*TRY IT*: Write out exactly the lines from the start of the entries through the one that contains "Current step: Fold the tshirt", including both.

Recorded data
*****
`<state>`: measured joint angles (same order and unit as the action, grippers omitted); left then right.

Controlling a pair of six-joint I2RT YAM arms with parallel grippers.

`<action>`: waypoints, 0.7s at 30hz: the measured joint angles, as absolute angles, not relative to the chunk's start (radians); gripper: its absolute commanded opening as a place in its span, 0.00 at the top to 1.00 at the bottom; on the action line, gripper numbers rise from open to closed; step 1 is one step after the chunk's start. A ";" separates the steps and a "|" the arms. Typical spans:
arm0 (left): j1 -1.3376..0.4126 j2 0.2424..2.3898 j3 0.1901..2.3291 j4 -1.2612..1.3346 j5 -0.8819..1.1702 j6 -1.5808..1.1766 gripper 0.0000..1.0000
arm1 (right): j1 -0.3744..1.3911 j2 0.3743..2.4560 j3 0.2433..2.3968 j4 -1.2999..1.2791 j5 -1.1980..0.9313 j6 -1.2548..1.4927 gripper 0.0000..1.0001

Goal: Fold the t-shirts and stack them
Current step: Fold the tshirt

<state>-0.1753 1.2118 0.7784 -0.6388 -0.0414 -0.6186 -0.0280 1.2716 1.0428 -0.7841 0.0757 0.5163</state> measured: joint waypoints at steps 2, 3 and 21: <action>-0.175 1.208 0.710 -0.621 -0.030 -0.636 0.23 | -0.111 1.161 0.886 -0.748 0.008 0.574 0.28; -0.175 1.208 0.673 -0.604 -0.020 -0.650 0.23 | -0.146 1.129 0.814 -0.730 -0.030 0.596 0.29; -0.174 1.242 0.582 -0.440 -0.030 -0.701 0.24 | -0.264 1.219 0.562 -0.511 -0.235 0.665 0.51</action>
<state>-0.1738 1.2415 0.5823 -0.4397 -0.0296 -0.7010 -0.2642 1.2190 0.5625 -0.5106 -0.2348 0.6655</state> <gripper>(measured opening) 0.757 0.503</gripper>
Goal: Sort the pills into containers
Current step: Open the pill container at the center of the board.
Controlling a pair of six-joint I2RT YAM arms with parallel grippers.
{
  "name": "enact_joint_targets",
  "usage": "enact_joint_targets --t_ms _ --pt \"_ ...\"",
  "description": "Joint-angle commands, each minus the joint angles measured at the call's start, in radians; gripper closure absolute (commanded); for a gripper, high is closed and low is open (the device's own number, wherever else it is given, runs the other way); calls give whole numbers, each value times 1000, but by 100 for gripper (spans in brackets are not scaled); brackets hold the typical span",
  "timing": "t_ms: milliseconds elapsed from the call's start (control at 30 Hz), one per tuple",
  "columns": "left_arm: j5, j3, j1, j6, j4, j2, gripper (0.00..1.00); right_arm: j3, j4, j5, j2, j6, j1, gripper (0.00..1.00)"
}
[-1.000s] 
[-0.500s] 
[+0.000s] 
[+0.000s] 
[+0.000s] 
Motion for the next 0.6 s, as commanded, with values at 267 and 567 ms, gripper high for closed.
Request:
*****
*SOLUTION FOR THIS EXERCISE*:
`<state>`: measured joint angles (same order and unit as the action, grippers omitted); left then right.

Controlling a pair of six-joint I2RT YAM arms with parallel grippers.

`<action>`: waypoints, 0.7s at 30hz: the measured joint angles, as absolute angles, not relative to the chunk's start (radians); gripper: its absolute commanded opening as a place in its span, 0.00 at the top to 1.00 at the bottom; on the action line, gripper numbers rise from open to closed; step 1 is one step after the chunk's start. A ";" separates the steps and a "|" the arms. Typical spans:
arm0 (left): j1 -1.3376..0.4126 j2 0.2424..2.3898 j3 0.1901..2.3291 j4 -1.2612..1.3346 j5 -0.8819..1.1702 j6 -1.5808..1.1766 gripper 0.0000..1.0000
arm1 (right): j1 -0.3744..1.3911 j2 0.3743..2.4560 j3 0.2433..2.3968 j4 -1.2999..1.2791 j5 -1.1980..0.9313 j6 -1.2548..1.4927 gripper 0.0000..1.0001

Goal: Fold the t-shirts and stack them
Current step: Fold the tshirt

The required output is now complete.